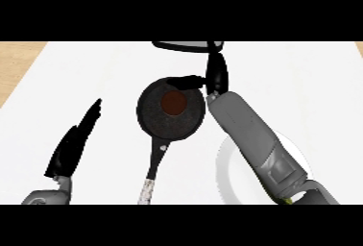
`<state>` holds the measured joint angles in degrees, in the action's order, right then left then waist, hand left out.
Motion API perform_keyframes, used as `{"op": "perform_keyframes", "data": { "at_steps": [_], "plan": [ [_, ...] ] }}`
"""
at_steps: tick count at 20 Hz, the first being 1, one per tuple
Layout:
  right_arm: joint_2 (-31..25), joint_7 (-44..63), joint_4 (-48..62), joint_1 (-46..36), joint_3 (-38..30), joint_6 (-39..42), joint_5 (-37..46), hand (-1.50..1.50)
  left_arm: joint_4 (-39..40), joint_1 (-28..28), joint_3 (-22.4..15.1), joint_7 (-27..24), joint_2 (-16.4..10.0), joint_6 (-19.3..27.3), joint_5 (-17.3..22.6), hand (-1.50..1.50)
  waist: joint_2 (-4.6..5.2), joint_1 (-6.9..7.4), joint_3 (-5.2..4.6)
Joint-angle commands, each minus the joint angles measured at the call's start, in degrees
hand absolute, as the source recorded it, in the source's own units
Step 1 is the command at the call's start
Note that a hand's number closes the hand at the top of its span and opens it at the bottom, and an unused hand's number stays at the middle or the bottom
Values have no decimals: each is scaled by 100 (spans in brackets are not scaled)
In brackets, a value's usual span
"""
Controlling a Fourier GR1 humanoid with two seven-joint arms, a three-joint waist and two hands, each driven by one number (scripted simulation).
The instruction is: Pick the cupcake from the plate and place it in the pan
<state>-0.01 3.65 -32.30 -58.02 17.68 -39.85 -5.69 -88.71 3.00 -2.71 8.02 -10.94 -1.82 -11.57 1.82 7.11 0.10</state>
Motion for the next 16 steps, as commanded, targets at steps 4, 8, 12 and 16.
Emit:
{"op": "perform_keyframes", "data": {
  "at_steps": [4, 8, 12, 16],
  "plan": [
    [1, -1382, 388, 347, -810, -106, -531, -150, 93, -251, 340, -145, -63, 107, 116, 0, -94, -464, -4],
    [-412, -1896, 550, 412, -1085, 478, -549, -150, -254, -520, 337, -8, -58, 54, 152, 0, -140, -568, -5],
    [-1018, -2483, 633, 746, -1310, 999, -582, -150, -628, -830, 476, 44, -278, -192, 322, 0, -149, -571, -4],
    [-1646, -2454, 383, 1170, -1405, 1680, -613, -150, -159, -452, 488, -49, -153, 20, 88, 0, -165, -680, -8]
  ]
}}
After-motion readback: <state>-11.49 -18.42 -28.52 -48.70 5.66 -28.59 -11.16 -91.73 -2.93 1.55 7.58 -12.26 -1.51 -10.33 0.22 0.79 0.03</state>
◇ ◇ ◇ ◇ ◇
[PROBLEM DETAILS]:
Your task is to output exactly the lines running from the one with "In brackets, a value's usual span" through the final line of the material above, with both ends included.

[ANSWER TO THIS TASK]:
In brackets, a value's usual span
"""
Controlling a Fourier GR1 humanoid with two seven-joint arms, a three-joint waist and two hands, each driven by one number (scripted simulation).
The instruction is: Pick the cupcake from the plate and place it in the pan
<state>-0.01 3.65 -32.30 -58.02 17.68 -39.85 -5.69 -88.71 3.00 -2.71 8.02 -10.94 -1.82 -11.57 1.82 7.11 0.10</state>
Motion for the next 16 steps, as commanded, targets at steps 4, 8, 12 and 16.
Emit:
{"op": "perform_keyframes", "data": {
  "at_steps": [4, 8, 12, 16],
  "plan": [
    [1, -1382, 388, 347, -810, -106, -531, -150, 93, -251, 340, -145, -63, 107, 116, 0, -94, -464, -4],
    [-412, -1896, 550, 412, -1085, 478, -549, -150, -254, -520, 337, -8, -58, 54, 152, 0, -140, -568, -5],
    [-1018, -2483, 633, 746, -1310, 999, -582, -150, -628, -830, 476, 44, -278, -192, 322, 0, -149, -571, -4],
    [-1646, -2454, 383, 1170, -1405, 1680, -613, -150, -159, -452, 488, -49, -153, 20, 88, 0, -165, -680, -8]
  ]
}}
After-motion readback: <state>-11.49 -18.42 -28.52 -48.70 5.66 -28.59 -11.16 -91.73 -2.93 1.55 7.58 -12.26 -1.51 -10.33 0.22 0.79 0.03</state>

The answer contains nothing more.